Educational programs at Amas offer today's youth the opportunity to learn with seasoned professionals, who not only serve to educate, but act as important role models. Our unique programming offers critical life experience to under-served young people by instilling poise, professional discipline, self-confidence and the desire to succeed.


The Rosetta LeNoire Musical Theatre Academy

Amas' pre-professional musical performance and training program, enrolls up to 30 culturally and economically diverse young people between the ages of 14 and 20 in all-day classes and rehearsals Saturdays and some Sundays from October through May. Students study with professionals in acting, improvisation, singing, dance, creative writing and stagecraft. 85% of our students receive full or partial scholarships. The program concludes with a fully produced musical that runs for two-weeks in an Off-Off Broadway theatre.

Amas Musical Theatre Arts-in-Education Programs
Amas Musical Theatre programs can be designed for students with disabilities, students’ with limited English proficiency, as well as gifted students, and educationally disadvantaged students. We are committed to integrating the arts with students’ current academic programs. All Amas Residencies can be tailored to fit a school’s needs and budget.

The Immigration Experience
Amas’ Signature Educational Program is an artist-in-residence program for middle and high school students. The workshops are comprised of up to 32 visits with Amas Teaching Artists specializing in play writing, theatre and musical composition. Students learn theatre techniques while researching their families’ and communities’ immigration histories through oral histories, conducting interviews and field trips.

With the collaborative support of the classroom teacher and teaching artist, the students formulate their research into dramatic writings and songs which are performed for the school and extended community. Theatre techniques include  improvisation, character intent and motivation, script writing, observation, gesture, story dramatization, story telling, and role playing, making connections and analysis. Student’s original work is published in a collection they can keep. The program incorporates aspects of the social studies, language arts, performing arts and computer curriculums, and is structured with an awareness of the NYC Performance Standards established to assess student learning. 

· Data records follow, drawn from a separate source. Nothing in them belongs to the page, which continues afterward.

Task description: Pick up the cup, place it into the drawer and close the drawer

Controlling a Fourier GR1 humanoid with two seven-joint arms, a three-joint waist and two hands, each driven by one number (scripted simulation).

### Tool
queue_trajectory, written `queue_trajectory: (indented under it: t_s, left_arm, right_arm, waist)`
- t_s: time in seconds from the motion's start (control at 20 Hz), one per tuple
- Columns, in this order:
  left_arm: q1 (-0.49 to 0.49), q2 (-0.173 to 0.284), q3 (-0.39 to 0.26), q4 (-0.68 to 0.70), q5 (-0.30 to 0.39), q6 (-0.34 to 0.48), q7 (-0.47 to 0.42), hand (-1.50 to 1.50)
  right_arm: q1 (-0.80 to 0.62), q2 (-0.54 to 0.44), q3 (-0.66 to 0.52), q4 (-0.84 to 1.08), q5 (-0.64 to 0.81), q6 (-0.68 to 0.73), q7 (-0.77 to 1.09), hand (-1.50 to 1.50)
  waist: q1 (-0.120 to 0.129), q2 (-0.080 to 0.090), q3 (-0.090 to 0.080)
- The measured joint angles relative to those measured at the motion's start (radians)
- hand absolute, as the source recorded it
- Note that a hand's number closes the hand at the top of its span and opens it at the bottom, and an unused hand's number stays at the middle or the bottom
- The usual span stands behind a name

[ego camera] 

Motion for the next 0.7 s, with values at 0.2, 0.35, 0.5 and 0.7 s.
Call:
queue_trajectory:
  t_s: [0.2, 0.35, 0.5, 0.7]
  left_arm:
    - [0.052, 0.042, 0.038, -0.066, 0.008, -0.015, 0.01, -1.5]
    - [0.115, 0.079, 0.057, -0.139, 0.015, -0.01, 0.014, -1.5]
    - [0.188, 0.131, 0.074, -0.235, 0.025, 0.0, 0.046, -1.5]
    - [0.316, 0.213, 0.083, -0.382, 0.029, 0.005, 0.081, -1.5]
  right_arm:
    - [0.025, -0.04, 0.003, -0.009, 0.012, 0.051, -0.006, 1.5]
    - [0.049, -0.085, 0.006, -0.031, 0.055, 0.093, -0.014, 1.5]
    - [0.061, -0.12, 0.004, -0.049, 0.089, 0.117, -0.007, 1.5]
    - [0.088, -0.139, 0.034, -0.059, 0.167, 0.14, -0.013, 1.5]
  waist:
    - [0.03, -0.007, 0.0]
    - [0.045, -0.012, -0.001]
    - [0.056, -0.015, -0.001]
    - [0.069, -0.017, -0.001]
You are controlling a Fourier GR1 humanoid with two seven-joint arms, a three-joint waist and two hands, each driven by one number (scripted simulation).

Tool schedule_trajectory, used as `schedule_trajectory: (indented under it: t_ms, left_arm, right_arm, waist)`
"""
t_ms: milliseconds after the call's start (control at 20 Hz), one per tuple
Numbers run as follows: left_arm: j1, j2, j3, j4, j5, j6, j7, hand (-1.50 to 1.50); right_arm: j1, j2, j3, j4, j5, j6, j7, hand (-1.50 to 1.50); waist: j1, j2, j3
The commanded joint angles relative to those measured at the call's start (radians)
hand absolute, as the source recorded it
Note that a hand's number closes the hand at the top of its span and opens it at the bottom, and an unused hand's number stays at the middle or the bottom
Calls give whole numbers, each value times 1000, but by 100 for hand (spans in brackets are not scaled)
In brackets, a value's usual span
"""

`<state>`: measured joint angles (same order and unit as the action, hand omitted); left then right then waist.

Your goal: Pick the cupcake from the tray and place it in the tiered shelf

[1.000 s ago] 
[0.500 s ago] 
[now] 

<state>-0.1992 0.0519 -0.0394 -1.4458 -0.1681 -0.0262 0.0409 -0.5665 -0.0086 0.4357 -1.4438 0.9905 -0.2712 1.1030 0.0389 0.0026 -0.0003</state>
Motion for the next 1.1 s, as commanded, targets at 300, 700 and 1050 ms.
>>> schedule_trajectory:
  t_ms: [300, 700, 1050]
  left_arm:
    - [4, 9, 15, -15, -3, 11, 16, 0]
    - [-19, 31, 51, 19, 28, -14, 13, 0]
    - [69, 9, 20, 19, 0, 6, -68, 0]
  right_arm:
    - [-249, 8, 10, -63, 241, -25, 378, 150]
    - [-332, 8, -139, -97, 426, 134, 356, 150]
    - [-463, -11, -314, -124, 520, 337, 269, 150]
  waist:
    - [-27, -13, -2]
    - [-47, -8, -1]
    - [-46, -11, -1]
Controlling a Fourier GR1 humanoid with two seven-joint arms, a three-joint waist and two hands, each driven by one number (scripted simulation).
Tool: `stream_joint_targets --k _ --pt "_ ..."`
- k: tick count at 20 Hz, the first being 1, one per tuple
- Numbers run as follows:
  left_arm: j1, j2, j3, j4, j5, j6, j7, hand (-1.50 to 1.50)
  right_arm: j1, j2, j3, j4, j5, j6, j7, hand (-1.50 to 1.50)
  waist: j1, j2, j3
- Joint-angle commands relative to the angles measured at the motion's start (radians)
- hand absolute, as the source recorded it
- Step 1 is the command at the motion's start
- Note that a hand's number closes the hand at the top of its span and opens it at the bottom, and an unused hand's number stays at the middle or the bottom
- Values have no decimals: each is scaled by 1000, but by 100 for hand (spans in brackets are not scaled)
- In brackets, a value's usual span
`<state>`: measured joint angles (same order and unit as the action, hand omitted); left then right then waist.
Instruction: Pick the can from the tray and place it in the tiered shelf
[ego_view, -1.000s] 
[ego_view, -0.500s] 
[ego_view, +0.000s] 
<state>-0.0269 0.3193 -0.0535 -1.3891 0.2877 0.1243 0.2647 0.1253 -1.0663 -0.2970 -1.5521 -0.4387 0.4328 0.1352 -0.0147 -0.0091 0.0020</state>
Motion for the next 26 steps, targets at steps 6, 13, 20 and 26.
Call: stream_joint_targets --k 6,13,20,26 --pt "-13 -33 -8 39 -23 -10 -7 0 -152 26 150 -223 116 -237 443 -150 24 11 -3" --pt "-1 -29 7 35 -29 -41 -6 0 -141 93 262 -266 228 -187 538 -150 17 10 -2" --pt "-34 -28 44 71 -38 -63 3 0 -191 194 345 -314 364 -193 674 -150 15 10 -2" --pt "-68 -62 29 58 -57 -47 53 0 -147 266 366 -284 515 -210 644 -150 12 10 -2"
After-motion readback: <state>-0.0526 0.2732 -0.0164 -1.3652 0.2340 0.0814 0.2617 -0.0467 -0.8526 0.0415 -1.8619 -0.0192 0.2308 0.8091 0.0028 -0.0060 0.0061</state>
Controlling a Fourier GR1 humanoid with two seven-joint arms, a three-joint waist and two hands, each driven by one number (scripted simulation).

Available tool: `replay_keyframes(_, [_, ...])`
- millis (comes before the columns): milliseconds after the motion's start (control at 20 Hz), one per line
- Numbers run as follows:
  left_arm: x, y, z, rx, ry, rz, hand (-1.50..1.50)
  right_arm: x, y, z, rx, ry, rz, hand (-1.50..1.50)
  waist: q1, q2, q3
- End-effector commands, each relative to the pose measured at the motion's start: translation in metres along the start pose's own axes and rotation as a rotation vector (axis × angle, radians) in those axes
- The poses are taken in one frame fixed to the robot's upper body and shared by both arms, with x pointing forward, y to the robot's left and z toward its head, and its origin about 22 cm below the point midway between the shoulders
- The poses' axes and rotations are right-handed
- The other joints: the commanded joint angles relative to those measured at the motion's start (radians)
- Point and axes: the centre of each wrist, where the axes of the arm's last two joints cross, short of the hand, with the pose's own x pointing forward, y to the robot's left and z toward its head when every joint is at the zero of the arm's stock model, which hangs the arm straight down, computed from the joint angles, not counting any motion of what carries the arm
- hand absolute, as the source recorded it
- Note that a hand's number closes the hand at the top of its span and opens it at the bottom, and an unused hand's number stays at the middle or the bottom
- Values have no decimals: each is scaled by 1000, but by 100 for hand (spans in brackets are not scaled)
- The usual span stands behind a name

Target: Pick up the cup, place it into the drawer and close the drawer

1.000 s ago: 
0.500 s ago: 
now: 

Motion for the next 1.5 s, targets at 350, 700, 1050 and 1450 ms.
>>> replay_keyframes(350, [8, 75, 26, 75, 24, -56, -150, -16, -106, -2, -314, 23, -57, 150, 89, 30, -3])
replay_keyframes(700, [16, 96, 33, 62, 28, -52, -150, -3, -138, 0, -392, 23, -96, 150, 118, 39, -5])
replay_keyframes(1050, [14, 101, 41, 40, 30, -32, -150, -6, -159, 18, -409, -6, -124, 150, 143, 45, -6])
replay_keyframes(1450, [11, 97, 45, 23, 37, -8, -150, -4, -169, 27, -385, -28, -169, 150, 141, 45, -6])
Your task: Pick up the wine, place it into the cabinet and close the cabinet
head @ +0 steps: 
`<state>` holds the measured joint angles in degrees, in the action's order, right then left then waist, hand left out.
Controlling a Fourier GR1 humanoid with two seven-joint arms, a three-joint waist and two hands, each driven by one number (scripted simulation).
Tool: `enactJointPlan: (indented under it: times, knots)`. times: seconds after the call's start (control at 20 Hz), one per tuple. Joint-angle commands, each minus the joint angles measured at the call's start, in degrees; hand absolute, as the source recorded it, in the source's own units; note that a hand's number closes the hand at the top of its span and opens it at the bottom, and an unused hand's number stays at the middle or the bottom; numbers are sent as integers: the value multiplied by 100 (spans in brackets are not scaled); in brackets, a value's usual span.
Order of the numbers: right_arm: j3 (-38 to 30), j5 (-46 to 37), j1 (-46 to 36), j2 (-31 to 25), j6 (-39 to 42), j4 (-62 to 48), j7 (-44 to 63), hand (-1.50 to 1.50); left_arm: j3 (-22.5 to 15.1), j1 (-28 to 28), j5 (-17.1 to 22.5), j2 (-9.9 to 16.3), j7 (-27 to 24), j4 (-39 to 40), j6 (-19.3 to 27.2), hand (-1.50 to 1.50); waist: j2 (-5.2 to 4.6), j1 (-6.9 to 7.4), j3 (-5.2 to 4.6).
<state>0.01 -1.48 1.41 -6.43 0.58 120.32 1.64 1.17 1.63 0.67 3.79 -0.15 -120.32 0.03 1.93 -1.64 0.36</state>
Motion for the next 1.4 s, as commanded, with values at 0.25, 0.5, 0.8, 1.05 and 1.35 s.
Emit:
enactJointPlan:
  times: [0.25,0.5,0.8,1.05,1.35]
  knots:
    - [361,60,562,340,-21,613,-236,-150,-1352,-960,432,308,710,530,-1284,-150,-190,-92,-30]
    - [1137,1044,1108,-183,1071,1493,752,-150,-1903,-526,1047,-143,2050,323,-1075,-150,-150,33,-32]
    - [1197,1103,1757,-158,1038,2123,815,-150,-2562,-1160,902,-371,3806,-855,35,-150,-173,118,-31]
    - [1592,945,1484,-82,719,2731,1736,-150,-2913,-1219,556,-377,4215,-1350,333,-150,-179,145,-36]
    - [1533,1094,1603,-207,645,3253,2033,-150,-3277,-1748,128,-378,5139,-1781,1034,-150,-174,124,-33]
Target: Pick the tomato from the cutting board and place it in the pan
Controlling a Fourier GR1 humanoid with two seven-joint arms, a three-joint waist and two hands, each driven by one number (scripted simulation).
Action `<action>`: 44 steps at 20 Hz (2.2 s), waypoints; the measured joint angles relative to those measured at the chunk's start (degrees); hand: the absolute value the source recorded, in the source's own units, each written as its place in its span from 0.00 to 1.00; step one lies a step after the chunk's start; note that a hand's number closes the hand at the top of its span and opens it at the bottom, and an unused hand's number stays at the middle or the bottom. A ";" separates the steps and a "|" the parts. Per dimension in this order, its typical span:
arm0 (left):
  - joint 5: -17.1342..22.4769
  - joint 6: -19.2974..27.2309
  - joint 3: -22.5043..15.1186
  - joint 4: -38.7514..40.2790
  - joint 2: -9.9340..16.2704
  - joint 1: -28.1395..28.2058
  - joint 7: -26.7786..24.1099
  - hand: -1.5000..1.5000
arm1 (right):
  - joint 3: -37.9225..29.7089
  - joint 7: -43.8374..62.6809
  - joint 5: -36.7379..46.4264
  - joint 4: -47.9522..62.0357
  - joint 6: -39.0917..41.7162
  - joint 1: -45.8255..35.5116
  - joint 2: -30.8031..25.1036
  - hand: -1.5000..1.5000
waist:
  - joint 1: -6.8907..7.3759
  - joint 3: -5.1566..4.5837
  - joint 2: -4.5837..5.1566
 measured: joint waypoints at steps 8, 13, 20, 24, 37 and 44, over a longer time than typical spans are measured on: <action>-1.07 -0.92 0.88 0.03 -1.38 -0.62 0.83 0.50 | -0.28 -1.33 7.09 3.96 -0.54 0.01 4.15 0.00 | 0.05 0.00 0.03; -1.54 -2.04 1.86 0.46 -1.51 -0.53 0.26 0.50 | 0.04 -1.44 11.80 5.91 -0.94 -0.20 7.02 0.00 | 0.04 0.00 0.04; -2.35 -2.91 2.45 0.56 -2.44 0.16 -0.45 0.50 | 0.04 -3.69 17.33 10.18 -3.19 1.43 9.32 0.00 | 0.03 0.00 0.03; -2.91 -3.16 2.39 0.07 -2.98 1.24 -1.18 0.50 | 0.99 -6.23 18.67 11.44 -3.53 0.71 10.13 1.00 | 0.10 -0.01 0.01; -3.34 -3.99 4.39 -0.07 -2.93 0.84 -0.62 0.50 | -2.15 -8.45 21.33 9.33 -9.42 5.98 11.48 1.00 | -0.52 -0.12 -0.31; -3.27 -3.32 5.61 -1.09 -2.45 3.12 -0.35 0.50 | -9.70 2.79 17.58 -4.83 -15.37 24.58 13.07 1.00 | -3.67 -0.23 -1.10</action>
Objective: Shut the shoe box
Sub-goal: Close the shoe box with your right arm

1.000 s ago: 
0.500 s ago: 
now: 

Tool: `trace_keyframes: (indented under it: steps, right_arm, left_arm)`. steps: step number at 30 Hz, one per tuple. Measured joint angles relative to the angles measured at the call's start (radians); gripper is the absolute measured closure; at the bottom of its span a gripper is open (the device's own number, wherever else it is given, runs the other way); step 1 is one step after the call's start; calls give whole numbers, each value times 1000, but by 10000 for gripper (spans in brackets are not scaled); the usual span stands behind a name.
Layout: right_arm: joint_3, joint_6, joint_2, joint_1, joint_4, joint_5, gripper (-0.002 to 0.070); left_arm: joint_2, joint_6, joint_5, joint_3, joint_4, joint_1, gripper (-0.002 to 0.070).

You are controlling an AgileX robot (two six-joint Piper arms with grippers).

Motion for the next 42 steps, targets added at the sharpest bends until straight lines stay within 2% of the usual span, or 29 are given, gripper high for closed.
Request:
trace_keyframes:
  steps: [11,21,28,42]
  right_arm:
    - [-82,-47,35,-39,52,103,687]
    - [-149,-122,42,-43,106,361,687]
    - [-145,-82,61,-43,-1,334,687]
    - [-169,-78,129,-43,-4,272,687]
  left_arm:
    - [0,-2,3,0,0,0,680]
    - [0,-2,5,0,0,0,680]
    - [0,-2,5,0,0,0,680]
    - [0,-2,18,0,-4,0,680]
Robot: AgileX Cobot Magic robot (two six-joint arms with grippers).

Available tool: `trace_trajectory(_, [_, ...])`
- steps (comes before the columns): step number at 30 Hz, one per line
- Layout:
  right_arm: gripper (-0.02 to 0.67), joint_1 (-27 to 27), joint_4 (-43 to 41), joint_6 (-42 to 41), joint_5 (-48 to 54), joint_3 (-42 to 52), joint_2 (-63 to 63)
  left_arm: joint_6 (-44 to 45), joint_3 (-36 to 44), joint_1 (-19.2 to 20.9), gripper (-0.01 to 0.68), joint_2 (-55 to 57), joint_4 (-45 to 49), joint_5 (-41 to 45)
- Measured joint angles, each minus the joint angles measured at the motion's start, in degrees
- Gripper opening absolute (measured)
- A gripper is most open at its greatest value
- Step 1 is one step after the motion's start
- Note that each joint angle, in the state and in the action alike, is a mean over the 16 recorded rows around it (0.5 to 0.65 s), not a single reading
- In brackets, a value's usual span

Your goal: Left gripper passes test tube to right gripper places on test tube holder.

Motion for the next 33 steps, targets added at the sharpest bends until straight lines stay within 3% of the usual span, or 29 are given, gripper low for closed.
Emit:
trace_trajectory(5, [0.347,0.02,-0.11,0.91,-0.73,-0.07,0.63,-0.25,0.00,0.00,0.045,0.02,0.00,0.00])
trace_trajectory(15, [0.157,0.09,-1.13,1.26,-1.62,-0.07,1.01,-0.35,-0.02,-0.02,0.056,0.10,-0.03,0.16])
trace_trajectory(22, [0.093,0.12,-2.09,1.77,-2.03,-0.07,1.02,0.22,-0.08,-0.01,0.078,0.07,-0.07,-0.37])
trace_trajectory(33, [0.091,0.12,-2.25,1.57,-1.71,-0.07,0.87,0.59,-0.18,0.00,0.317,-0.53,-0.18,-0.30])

This program has improved class attendance, broadened vocabulary for ESL students and given a positive expressive outlet for all participating students.
Curriculum Link: Social Studies, Language Arts, Math Grades 7-12

Broadway Babies
This in-school residency from four to 12 weeks brings the musical theatre experience to younger children. Students learn age-appropriate musical theatre songs as well as dances to accompany them. An Amas Musical Theatre musical director and choreographer work with the students in shaping a mini-version of a Broadway show that relates to themes or curriculum being studied in their classroom. Stagecraft and other aspects of theatre production, such as dialogue, sets, costumes, etc., are introduced and explored.
Curriculum Link: Social Studies, Language Arts, Math Grades Pre-K-2

Lens on Live Theatre
Lens on Live Theatre is an educational outreach program providing middle and high-school students the opportunity to attend an Amas Musical Theatre Mainstage Production while learning about the world of musical theatre. In four classroom workshops, the students get an in-depth look inside our Mainstage Productions, including music and lyrics, choreography, design elements and scene study, as well as an introduction into what it takes to produce a musical. Amas teaching artists visit your school three times prior to the show and then one visit after the show to wrap up and review the performance. Our teaching artists work closely with classroom teachers, introducing their students to the many components of a professional Off-Broadway production, including the variety of careers available in the world of theater. 
Curriculum Link: Performing Arts, Social Studies, Language Arts -- All Grades, depending upon the appropriateness of the production.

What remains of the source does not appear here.